Supplied material: Begin

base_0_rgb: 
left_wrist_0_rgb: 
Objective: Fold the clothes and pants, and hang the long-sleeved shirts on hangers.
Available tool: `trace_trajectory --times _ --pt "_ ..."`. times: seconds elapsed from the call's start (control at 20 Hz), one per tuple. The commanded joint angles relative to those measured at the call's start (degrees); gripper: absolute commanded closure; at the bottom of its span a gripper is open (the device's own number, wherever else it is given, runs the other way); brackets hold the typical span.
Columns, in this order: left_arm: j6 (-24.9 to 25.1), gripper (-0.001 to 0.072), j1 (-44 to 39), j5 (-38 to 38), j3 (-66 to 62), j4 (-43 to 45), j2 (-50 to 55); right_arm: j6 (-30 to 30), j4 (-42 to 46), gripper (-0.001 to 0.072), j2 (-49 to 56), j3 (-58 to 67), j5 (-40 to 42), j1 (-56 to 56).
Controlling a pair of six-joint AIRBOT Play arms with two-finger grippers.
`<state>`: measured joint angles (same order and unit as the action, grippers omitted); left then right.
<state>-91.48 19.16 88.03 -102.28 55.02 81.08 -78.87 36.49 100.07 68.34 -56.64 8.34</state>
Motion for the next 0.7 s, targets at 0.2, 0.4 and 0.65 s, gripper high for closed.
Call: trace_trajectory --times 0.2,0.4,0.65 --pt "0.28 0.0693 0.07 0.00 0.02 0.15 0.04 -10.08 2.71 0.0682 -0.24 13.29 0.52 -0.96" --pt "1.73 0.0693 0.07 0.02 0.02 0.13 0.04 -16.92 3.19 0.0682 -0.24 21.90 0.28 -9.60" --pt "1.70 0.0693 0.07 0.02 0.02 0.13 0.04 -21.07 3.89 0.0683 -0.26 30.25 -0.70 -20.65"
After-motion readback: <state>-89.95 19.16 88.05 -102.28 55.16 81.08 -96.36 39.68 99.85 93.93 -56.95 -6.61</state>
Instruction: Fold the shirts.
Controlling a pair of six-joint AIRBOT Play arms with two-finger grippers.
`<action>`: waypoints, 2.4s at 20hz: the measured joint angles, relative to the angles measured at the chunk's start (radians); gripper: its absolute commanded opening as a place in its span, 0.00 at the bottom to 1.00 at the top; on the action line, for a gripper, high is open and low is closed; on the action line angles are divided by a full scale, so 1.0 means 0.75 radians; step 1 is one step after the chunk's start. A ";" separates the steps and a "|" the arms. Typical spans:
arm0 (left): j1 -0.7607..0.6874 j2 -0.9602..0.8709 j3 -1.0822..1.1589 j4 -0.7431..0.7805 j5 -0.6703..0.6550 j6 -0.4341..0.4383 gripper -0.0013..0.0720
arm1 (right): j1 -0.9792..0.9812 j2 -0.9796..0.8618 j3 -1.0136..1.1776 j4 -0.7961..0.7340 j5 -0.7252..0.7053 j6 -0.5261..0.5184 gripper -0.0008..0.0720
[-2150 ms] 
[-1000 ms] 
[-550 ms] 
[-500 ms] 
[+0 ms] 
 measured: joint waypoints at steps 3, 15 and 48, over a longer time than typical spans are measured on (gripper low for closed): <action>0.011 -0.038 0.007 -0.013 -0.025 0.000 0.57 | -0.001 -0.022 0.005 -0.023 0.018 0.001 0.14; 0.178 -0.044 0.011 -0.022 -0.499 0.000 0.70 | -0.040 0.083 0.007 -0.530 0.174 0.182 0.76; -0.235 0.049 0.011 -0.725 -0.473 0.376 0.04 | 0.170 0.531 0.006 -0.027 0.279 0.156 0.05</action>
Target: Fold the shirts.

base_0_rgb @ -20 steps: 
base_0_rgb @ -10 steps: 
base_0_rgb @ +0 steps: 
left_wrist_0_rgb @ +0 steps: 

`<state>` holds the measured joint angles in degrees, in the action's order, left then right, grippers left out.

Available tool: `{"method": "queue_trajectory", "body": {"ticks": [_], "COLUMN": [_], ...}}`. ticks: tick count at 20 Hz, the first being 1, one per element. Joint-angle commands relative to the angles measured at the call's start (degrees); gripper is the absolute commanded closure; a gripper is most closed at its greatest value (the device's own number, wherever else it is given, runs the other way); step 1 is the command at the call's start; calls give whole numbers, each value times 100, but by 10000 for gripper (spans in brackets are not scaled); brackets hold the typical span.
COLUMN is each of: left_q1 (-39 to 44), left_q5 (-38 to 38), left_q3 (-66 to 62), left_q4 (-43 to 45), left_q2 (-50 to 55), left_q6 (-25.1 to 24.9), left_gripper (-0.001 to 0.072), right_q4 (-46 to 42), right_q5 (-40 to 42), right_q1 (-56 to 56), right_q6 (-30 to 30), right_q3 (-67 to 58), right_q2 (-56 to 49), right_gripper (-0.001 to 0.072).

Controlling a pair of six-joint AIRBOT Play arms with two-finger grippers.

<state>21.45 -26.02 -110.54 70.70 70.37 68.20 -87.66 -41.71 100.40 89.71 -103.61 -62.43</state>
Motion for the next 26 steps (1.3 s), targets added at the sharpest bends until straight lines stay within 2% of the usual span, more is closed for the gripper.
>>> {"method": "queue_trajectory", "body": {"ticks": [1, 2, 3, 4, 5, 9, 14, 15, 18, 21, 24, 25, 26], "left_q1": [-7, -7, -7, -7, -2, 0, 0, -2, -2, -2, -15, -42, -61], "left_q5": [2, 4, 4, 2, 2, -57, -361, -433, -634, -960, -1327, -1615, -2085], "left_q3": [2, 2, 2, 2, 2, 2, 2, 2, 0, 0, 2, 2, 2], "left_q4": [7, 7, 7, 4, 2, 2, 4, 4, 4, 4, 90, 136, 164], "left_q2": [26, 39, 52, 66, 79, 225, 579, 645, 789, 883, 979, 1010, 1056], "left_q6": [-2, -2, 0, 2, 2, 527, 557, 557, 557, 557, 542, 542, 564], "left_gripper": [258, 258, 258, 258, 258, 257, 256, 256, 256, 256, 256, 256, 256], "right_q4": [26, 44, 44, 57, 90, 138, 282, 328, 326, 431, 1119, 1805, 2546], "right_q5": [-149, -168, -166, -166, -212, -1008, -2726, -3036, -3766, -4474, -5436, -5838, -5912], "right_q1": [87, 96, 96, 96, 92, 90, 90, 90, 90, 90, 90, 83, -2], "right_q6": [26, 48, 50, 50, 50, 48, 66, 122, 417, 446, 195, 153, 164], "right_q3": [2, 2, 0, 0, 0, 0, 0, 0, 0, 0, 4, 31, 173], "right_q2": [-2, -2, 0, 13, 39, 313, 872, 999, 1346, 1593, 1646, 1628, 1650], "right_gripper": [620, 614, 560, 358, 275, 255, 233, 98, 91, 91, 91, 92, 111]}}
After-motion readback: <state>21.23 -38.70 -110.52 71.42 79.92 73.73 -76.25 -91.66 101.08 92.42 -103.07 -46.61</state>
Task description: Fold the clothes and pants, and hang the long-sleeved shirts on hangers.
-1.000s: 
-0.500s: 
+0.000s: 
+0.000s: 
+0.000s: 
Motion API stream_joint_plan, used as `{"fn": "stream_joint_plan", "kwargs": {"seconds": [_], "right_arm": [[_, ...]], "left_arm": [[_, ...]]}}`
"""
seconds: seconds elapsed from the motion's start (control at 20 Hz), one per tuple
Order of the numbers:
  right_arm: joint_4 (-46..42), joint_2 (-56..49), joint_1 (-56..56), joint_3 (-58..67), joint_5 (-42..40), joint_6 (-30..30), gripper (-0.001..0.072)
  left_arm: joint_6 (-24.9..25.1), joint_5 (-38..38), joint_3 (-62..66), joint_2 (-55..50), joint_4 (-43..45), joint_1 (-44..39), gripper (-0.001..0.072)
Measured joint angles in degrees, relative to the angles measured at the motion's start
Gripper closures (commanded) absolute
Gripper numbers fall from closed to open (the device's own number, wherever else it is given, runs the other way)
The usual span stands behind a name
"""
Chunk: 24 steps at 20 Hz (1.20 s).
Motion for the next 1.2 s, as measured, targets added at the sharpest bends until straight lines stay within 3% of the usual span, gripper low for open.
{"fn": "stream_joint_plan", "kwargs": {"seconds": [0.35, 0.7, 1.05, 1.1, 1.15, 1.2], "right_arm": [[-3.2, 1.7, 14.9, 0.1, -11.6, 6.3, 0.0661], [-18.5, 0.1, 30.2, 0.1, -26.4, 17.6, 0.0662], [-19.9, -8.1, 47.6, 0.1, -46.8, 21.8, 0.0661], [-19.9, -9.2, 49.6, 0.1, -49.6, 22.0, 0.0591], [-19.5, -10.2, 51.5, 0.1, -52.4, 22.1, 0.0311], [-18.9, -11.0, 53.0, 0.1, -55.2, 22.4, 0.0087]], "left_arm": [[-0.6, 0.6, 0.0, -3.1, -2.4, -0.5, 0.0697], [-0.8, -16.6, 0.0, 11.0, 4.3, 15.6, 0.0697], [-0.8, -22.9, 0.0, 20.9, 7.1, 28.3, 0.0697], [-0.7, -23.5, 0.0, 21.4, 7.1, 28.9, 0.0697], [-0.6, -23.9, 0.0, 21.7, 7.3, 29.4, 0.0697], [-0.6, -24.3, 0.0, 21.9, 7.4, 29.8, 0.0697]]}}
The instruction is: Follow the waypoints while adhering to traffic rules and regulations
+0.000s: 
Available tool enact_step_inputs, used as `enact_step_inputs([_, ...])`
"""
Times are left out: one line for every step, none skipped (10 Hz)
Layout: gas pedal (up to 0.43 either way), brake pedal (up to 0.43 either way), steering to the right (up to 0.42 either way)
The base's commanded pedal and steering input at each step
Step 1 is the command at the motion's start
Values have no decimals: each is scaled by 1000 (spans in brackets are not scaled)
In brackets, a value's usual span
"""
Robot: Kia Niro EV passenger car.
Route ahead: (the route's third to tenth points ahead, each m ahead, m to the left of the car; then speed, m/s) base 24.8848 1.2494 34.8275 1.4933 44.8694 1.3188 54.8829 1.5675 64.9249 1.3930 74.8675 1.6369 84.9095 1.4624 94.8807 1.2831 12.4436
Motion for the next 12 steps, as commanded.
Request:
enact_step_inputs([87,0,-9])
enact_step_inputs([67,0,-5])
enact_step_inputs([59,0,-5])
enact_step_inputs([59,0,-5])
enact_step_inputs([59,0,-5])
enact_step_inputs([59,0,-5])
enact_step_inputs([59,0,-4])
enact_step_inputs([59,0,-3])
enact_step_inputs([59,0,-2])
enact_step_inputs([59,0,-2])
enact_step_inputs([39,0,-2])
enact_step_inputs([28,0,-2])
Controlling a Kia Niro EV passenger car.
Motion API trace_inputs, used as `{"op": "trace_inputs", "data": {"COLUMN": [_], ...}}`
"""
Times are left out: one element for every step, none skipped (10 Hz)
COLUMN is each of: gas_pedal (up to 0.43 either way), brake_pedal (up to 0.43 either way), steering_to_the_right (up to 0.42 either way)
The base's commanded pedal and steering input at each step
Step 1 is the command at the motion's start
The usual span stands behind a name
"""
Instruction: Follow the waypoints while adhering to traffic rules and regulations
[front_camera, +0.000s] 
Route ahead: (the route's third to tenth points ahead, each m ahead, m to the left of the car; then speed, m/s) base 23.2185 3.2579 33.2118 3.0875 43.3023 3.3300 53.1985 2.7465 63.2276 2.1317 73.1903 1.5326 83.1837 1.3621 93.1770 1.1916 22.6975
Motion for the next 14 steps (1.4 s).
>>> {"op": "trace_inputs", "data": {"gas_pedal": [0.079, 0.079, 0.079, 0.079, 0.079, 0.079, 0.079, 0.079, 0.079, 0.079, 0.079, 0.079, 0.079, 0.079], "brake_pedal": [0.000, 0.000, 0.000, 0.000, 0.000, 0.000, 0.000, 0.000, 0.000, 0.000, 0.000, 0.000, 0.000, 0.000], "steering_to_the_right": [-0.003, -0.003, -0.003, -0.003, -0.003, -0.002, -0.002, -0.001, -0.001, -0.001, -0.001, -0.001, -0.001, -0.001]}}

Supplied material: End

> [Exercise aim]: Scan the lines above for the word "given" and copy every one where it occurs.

> [Exercise result]:
Available tool: `trace_trajectory --times _ --pt "_ ..."`. times: seconds elapsed from the call's start (control at 20 Hz), one per tuple. The commanded joint angles relative to those measured at the call's start (degrees); gripper: absolute commanded closure; at the bottom of its span a gripper is open (the device's own number, wherever else it is given, runs the other way); brackets hold the typical span.
Available tool: `{"method": "queue_trajectory", "body": {"ticks": [_], "COLUMN": [_], ...}}`. ticks: tick count at 20 Hz, the first being 1, one per element. Joint-angle commands relative to the angles measured at the call's start (degrees); gripper is the absolute commanded closure; a gripper is most closed at its greatest value (the device's own number, wherever else it is given, runs the other way); step 1 is the command at the call's start; calls give whole numbers, each value times 100, but by 10000 for gripper (spans in brackets are not scaled); brackets hold the typical span.
Gripper numbers fall from closed to open (the device's own number, wherever else it is given, runs the other way)

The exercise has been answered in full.